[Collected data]

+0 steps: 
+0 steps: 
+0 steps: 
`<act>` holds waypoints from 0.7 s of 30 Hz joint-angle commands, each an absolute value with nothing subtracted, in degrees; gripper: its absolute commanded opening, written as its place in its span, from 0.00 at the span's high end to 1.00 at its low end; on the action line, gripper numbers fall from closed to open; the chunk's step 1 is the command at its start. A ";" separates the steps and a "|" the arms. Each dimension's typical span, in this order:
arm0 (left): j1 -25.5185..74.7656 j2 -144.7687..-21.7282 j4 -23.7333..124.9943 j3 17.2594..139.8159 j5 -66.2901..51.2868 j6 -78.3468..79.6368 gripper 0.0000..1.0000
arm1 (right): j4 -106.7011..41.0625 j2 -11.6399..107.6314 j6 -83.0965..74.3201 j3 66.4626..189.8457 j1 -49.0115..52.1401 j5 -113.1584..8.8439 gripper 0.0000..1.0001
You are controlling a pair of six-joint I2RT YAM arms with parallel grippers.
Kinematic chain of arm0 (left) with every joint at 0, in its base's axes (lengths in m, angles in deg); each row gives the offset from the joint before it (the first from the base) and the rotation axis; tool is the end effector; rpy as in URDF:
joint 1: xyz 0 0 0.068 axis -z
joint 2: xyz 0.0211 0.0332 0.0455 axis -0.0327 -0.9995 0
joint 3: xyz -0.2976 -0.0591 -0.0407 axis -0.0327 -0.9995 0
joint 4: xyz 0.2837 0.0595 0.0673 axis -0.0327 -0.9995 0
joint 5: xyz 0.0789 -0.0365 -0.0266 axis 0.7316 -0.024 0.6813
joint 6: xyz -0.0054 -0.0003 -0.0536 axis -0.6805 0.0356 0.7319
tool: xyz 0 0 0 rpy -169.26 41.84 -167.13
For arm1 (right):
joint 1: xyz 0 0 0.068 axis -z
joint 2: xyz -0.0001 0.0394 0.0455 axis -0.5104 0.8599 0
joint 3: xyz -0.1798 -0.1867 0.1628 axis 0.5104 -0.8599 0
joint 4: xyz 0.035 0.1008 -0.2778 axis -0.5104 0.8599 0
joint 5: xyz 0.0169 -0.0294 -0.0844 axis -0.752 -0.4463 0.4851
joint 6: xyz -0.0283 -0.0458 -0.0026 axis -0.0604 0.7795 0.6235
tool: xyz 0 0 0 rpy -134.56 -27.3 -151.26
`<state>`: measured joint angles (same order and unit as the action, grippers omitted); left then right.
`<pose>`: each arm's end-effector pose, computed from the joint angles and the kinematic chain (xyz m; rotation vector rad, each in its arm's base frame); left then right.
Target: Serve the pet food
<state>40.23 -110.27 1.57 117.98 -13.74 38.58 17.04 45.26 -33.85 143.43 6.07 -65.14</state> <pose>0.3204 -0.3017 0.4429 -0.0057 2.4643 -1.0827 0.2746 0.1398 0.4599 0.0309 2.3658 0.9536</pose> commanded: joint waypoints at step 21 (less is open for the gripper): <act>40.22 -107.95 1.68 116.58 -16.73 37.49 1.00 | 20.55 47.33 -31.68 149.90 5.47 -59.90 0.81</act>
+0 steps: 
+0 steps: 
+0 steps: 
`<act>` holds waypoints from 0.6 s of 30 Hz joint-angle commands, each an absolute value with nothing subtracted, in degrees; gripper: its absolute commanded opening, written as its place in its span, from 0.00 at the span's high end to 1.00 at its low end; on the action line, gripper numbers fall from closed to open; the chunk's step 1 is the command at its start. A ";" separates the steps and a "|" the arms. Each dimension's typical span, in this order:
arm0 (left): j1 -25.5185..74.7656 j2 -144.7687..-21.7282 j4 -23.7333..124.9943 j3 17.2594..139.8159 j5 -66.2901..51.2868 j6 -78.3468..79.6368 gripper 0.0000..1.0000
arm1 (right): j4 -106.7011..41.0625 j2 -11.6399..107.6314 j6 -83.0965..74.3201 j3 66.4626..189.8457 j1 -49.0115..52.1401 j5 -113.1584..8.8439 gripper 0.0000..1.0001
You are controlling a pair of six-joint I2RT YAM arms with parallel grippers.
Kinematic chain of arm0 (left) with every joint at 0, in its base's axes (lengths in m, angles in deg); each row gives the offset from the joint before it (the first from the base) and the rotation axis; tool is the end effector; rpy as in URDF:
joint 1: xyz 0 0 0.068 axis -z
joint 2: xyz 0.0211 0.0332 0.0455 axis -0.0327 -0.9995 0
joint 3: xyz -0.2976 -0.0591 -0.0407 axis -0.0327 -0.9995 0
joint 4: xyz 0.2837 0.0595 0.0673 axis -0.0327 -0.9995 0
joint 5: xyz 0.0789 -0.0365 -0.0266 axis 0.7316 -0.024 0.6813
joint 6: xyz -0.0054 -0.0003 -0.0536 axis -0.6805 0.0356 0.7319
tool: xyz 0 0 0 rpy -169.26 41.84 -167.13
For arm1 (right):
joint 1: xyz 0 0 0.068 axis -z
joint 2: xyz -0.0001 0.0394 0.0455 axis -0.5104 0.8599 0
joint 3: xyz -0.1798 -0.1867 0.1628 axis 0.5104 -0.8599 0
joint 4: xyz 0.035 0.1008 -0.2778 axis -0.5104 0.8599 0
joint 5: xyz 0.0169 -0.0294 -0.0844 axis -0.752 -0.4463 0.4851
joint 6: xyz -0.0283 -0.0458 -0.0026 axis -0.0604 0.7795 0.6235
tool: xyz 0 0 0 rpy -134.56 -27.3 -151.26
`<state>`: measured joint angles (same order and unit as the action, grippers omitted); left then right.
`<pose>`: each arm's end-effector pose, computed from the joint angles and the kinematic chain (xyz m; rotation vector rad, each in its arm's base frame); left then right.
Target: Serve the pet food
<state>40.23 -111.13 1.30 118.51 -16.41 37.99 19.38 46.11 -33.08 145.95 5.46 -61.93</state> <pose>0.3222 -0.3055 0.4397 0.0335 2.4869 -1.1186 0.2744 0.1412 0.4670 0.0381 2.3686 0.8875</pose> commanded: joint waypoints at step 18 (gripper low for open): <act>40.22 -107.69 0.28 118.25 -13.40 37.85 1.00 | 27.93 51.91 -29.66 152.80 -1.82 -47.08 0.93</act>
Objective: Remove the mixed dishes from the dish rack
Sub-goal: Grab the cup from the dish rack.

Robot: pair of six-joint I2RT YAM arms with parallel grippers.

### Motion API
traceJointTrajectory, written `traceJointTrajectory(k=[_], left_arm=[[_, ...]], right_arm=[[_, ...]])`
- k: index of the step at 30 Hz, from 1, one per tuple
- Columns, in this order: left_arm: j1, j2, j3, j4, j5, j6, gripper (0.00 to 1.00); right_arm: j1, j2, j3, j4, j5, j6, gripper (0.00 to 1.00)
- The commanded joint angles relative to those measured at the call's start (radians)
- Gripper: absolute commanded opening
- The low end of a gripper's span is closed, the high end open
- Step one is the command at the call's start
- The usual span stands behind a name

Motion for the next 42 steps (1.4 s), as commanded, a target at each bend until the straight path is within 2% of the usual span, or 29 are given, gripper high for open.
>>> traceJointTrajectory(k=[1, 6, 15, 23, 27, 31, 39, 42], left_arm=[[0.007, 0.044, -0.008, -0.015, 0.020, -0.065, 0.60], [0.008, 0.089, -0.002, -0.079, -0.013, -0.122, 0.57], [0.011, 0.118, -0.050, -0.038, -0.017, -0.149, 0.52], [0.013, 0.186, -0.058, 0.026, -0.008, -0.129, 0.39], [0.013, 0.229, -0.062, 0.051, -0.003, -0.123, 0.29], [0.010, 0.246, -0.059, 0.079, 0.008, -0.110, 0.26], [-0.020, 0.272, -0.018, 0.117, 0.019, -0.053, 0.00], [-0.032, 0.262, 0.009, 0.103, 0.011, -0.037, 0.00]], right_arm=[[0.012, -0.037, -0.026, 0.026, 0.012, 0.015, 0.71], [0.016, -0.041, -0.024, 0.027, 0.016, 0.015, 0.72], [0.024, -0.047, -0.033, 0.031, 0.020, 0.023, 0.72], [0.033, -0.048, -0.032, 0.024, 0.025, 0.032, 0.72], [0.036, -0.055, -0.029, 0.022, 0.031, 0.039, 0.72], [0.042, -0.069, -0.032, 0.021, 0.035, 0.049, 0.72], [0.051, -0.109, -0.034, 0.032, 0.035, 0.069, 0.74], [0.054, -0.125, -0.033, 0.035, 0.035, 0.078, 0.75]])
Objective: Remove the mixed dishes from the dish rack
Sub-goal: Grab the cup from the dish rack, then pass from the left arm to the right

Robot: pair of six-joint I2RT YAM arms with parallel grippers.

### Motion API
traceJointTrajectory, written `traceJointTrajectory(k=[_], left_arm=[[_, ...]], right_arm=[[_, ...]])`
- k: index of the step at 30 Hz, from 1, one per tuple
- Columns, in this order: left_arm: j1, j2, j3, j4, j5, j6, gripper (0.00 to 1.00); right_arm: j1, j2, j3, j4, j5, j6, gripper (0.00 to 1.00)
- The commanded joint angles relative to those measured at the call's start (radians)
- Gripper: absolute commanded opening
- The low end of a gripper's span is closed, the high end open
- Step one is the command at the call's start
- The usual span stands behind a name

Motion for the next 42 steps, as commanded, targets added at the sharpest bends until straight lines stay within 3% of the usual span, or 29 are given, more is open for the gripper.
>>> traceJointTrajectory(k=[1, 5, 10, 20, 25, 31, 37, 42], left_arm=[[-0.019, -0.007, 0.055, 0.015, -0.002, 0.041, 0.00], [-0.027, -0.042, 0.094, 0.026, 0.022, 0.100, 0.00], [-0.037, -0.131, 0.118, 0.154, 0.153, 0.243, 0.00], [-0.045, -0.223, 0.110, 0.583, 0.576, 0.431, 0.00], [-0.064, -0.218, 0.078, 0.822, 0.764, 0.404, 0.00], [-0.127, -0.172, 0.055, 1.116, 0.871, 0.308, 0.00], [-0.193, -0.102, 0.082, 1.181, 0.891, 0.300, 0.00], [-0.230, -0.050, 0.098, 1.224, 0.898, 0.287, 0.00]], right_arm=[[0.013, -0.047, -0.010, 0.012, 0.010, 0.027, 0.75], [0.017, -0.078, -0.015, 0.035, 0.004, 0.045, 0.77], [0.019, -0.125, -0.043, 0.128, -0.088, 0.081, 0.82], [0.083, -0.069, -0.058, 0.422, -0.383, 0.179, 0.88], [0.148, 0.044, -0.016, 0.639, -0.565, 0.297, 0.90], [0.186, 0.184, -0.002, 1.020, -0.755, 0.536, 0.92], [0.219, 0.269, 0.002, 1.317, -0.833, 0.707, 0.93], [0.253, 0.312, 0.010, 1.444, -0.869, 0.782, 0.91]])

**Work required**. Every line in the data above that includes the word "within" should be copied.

**Output of the exercise**.
Motion for the next 42 steps (1.4 s), as commanded, a target at each bend until the straight path is within 2% of the usual span, or 29 are given, gripper high for open.
Motion for the next 42 steps, as commanded, targets added at the sharpest bends until straight lines stay within 3% of the usual span, or 29 are given, more is open for the gripper.

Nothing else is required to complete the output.